Standing behind the bench, Mitten was brandishing his exhaust pipe.
“Do I go on, lads?”
“Not worth it,” one of his companions said. “He’s had it. We better get a move on now. If we get spotted from up there, we’re done for. Give me a hand.”
They went around to the front of the bench and dragged Two-and-a-Half to the edge of the water by his feet.
“You do the honors, Mitten!”
Mitten didn’t have the strength to lift the killer. He knelt down beside him and pushed with both hands. As the man’s body was about to go into the water, he hesitated. Then he thought of Milena, of Helen, of all the others taking refuge at Jahn’s Restaurant who must be protected.
“One, two . . . and three,” he muttered. “Bound to happen to you too someday, right?”
And he rolled Two-and-a-Half over into the indifferent and icy waters of the great river.
Ajay was perching on the windowsill. It had slipped past the bars and was looking into the bedroom with round eyes. Enraptured, Milos Ferenzy looked at the big bird’s bright colors, its bluish wings, the comical black mustache on both sides of its beak. He wanted to call to it by making little chirping sounds, as you do when you’re trying to entice an animal, but he couldn’t manage it. His mouth was too dry. Not that it bothered him. He felt completely well, as if he were in an immaterial body free of all pain, living in a state of suspended animation.
A pale ray of sunlight traced a slanting line on the whitewashed wall opposite.
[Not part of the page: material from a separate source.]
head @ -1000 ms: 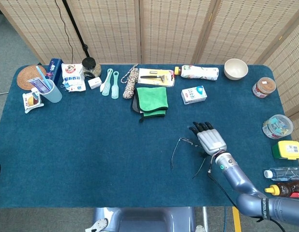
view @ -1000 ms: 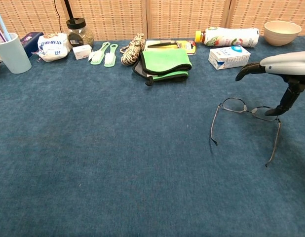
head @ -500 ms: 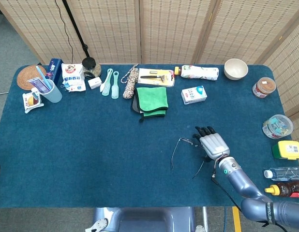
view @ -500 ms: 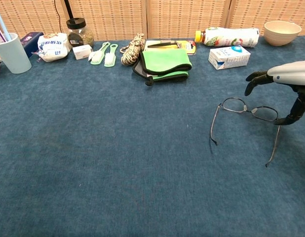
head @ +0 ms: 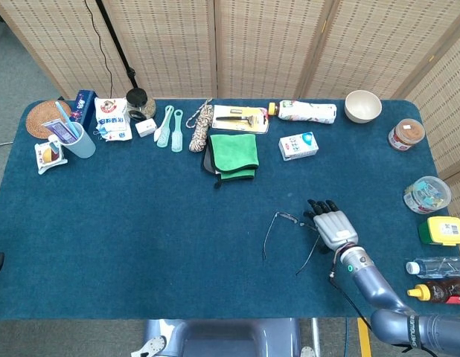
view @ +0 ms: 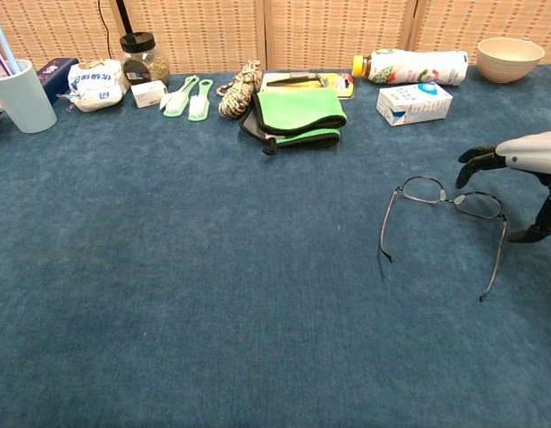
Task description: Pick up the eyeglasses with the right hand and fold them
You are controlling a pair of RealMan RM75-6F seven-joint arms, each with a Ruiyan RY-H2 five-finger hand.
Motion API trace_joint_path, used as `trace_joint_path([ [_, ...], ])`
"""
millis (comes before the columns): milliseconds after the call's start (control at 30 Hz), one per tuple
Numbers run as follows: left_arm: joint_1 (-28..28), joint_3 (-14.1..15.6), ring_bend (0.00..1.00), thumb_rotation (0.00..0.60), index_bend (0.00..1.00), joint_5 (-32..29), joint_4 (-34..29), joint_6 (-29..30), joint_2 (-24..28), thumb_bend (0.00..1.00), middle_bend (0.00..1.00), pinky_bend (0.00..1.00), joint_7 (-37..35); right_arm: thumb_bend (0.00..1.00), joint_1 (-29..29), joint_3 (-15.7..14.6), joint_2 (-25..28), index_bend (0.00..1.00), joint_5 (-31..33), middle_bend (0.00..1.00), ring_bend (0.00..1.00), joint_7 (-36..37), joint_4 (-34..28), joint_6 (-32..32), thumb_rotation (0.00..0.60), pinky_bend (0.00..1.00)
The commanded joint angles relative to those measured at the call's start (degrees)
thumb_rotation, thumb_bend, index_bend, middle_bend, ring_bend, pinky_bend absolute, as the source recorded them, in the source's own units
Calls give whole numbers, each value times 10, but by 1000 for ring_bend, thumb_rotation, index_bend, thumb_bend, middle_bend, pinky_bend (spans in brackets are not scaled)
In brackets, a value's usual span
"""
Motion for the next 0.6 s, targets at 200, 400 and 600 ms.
trace_joint_path([
  [200, 0, 0, 94, 495, 114, -3, 3, -1, 0, 376, 24, 0, -1, 274, -1, 1, -19, 204, 4, 0, 0, -5, 16, -1, 600, 0],
  [400, 1, -1, 95, 496, 114, -5, 4, 0, 1, 376, 24, 0, -1, 274, -5, 4, -33, 217, 0, 0, 0, -4, 28, 5, 600, 0],
  [600, 2, -2, 94, 495, 114, -6, 4, 2, 3, 377, 24, 0, -2, 274, -6, 7, -45, 226, 1, 0, 0, -4, 38, 4, 600, 0],
])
The room seemed to contain no furniture. A lightbulb with a metal shade hung from the ceiling. Milos noticed that he was wearing a coarse nightshirt with short sleeves. He turned his head to the left and saw the dressing on his arm. A flexible tube emerged from it, linked to a drip gradually dispensing its contents.
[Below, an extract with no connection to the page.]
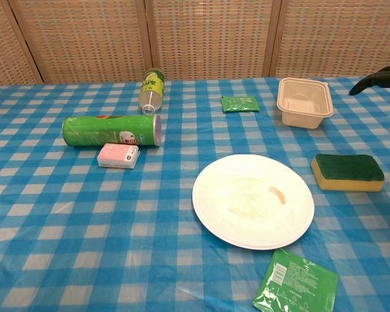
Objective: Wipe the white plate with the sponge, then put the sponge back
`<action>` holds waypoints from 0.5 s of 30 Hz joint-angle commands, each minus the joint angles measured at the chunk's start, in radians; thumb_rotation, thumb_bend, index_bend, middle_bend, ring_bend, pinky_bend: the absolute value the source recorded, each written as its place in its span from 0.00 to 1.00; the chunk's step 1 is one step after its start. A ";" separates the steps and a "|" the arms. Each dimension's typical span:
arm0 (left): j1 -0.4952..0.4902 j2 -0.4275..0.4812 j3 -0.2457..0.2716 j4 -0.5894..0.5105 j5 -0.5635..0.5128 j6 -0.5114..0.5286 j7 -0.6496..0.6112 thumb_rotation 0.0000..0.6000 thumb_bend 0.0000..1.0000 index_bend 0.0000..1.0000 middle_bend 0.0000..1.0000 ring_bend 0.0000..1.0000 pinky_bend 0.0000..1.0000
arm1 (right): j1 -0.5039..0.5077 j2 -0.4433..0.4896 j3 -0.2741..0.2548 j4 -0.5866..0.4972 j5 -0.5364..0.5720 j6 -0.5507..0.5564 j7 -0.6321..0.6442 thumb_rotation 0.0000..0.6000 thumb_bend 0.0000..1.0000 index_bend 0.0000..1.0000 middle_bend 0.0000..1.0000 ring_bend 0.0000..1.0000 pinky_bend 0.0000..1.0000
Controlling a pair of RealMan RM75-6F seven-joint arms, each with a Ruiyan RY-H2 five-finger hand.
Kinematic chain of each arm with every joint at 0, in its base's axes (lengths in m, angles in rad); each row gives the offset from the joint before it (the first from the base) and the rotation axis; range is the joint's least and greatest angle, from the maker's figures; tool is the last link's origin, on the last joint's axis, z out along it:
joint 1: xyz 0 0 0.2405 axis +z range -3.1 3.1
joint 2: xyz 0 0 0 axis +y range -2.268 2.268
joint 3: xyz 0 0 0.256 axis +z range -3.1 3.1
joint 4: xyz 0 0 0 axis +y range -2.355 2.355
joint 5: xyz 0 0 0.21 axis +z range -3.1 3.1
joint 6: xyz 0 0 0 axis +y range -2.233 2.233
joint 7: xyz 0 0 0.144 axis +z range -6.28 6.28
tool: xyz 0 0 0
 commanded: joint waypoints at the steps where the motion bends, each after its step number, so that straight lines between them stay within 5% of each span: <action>1: -0.007 -0.006 -0.007 0.006 -0.019 -0.013 0.007 1.00 0.00 0.00 0.00 0.00 0.00 | 0.075 -0.074 0.021 0.036 0.084 -0.076 -0.082 1.00 0.00 0.22 0.24 0.16 0.24; 15: -0.013 0.000 -0.015 0.008 -0.051 -0.032 -0.002 1.00 0.00 0.00 0.00 0.00 0.00 | 0.201 -0.291 -0.015 0.165 0.328 -0.099 -0.387 1.00 0.04 0.26 0.31 0.23 0.34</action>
There was another bed parallel to his. Its occupant, a lean, muscular man of about thirty, was moaning faintly with his mouth half open. Thick bandaging surrounded his chest, but the most shocking thing about him was his devastated face, covered in terrible scars like furrows rimmed with pink flesh. His long, dirty feet stuck out from under the covers. Did they never wash people in this hospital? The pleasant sensation of wellbeing faded slightly
Hospital? What was he doing in a hospital? Oh yes, the mountain refuge. His leg. The knife in it. He gently pushed back the sheet, hitched up the nightshirt, and saw that his right thigh was painted with iodine. In the middle of the stain, his injury, stitched with black thread, looked quite small. I’m no doctor, he thought, but I seem to have been quite well looked after. At the same moment, the sheet slipped off entirely and fell to the floor. Then he saw that there was an iron ring around his left ankle, and the ring was chained to the bar at the foot of the bed. He let out a groan. The jay, no doubt hearing him, flew away with its wings rushing.
During the next hour, Milos lay completely still, worrying that he might set off some terrible pain if he made the slightest movement. Where was he? And why had he been given medical attention if he was to be kept prisoner? To take revenge on him for the dog-handler’s death? The ray of sunlight had disappeared now, and twilight was slowly filling the room. The man in the next bed had stopped moaning, but he was sleeping restlessly, his breathing irregular.
Milos wondered how Helen had felt when she came back to find the refuge empty. Had she thought that he’d set off into the mountains on his own? That he didn’t trust her? This worried him. He would have stayed; he’d promised to stay! But they had arrived first and taken him away on their sleigh, half unconscious. He remembered being in a sort of waking dream at the time, feeling the jolts, the cold, the sensation of being roughly manipulated, like a dead beast thrown into the slaughterman’s barrow. Then he had fainted right away, and now he was lying in this room, a quiet yet disturbing place, beside another injured man.
Firm footsteps could be heard out in the corridor. The door suddenly opened, and a thickset man pressed the switch beside it, flooding the room with glaring light.